▸ ABOUT THIS TASK
Report every line of the listing below in which the string "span" occurs.
----------
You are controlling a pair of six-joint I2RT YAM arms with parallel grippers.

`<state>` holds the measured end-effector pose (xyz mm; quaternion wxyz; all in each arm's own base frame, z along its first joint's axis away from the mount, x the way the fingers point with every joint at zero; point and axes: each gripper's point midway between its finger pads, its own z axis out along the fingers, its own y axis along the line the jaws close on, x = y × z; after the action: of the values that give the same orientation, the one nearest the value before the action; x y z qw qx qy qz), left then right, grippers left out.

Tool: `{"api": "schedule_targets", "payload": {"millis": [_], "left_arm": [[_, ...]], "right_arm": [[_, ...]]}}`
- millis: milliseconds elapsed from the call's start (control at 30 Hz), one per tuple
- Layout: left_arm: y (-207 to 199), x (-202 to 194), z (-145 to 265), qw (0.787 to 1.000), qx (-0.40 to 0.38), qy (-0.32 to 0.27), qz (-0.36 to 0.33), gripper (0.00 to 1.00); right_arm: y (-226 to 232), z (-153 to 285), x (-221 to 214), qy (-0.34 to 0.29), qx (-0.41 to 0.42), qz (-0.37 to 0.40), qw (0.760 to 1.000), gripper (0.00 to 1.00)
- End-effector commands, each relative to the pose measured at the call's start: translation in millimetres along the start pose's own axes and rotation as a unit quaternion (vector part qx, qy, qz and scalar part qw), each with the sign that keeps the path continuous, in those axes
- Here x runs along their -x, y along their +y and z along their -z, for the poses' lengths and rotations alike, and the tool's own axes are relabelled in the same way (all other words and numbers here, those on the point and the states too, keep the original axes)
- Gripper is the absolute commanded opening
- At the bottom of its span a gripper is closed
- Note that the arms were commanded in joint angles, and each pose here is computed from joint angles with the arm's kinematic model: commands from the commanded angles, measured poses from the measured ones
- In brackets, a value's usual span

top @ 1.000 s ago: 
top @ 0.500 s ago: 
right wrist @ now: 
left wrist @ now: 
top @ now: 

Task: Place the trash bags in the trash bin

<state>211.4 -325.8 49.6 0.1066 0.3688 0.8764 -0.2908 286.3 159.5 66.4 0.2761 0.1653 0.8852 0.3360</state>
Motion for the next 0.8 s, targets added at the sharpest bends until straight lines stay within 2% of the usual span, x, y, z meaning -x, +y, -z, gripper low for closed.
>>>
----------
▸ THE COMPLETED TASK
- At the bottom of its span a gripper is closed
- In brackets, a value's usual span
Motion for the next 0.8 s, targets added at the sharpest bends until straight lines stay within 2% of the usual span, x, y, z meaning -x, +y, -z, gripper low for closed.

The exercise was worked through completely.